RECORDS FOR THE EXERCISE Block Start
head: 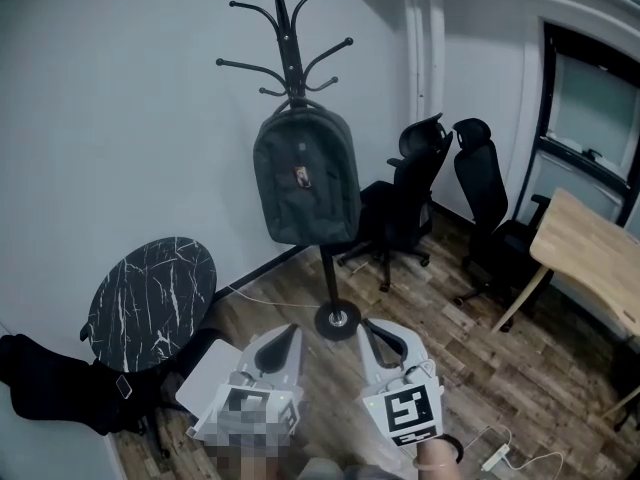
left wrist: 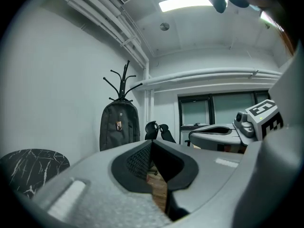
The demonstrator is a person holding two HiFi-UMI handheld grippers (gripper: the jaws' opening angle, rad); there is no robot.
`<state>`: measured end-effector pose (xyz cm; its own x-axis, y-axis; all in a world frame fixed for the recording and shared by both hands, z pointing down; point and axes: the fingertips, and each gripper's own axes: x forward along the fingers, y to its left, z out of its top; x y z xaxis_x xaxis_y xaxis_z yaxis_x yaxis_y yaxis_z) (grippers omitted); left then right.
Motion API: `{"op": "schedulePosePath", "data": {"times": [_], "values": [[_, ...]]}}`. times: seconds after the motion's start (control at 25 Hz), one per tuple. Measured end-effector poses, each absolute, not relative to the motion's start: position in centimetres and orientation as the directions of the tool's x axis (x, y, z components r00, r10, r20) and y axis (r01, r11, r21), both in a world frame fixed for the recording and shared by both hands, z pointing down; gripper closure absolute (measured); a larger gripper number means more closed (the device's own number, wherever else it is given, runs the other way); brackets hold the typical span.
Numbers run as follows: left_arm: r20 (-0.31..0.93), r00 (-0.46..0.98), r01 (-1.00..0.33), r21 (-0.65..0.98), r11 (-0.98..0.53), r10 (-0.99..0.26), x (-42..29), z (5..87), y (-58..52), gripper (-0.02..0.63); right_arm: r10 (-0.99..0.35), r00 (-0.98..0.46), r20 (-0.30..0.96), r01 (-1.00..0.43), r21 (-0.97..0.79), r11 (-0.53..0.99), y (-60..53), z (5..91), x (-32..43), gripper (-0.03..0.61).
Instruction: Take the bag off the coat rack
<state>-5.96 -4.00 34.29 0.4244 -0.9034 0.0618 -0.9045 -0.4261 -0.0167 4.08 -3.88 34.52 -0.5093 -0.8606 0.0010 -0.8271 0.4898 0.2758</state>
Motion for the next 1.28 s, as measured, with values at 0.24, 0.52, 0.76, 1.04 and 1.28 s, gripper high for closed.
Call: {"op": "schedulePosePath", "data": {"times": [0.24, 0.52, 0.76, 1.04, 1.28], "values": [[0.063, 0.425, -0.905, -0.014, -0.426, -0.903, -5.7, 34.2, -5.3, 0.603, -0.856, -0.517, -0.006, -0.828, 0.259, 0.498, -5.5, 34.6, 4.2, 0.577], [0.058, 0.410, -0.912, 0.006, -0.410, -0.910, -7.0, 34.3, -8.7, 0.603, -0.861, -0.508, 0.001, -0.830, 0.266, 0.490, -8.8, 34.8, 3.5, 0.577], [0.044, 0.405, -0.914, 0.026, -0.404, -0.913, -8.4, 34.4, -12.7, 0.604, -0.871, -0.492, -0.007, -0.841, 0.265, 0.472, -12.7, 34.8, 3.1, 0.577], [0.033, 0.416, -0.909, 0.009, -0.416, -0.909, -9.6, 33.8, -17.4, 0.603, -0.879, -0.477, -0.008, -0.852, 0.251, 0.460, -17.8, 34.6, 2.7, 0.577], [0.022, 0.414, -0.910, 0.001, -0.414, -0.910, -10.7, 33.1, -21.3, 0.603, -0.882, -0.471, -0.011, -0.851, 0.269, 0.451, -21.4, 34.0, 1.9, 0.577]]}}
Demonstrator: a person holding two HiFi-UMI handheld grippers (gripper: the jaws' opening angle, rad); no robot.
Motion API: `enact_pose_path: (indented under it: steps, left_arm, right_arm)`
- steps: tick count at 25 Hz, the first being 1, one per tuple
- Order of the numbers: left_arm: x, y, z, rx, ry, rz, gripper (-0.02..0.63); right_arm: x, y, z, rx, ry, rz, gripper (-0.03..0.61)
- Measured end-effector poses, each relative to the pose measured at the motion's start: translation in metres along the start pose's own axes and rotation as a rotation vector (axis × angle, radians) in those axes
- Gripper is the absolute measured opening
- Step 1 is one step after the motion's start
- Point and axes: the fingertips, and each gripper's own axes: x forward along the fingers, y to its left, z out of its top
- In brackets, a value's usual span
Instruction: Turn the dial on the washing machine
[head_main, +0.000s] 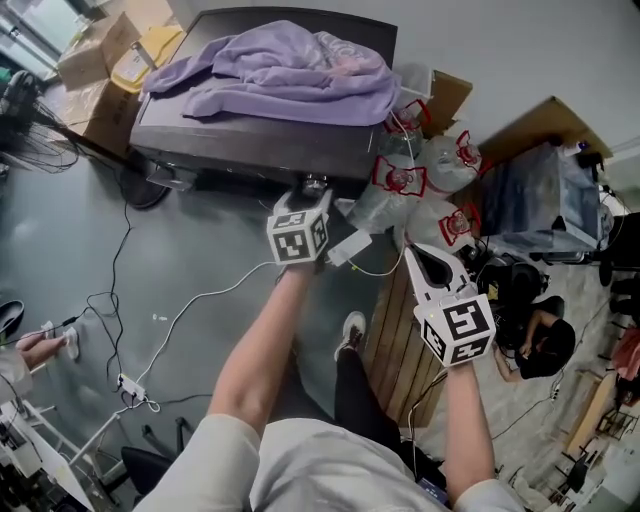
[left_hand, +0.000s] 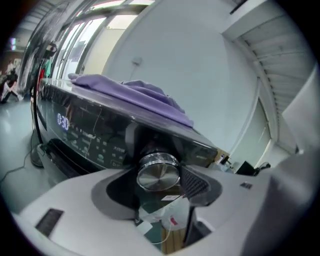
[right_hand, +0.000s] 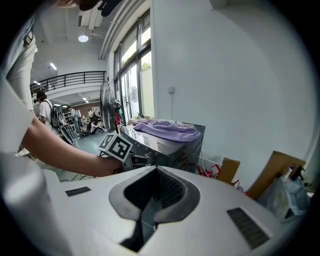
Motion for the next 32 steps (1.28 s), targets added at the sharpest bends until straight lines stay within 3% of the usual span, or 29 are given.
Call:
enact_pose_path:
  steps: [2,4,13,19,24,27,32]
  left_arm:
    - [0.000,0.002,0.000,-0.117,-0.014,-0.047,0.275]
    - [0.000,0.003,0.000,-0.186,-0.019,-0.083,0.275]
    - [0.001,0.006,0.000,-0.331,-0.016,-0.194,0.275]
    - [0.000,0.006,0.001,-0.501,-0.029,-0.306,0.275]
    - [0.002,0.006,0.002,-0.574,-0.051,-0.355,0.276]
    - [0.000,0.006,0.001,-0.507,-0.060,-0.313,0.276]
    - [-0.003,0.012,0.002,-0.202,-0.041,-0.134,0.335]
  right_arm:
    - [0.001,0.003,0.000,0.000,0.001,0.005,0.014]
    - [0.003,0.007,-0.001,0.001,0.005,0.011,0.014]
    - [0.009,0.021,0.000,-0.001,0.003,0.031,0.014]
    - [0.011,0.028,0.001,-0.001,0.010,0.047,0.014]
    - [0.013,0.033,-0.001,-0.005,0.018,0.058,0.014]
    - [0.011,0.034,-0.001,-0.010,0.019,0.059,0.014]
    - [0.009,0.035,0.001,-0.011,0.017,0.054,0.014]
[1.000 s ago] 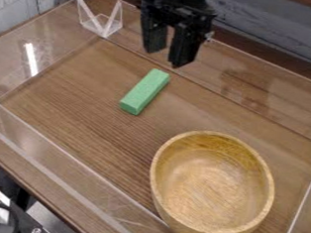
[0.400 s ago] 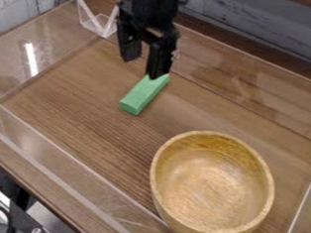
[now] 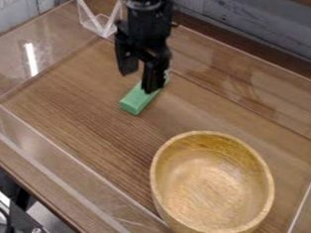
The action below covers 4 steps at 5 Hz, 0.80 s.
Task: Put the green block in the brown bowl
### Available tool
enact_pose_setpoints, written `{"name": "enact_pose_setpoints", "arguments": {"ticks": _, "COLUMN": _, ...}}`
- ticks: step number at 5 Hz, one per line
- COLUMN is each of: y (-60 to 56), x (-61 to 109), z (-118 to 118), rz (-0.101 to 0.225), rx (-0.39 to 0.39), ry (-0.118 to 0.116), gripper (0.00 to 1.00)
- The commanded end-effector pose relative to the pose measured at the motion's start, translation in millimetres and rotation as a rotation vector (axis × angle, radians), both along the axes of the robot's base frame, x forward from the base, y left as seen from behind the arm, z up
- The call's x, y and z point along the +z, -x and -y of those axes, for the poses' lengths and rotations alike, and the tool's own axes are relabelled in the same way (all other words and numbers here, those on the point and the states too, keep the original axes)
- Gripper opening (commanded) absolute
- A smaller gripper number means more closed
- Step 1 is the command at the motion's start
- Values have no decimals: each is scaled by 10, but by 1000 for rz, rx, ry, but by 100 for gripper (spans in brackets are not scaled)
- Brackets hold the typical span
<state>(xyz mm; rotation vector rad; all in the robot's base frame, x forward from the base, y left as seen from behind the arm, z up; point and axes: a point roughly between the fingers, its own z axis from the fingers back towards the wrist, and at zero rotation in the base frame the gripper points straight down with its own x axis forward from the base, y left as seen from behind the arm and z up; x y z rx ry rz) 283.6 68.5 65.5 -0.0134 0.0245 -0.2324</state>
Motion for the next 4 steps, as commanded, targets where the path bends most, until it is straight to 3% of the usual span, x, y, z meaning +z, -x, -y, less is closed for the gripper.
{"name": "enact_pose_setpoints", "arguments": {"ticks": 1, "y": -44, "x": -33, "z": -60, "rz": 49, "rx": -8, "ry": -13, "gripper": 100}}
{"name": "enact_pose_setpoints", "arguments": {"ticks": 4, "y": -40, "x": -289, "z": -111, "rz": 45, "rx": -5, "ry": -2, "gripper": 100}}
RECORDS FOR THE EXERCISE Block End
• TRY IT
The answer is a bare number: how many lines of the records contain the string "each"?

• WRITTEN RESPONSE
6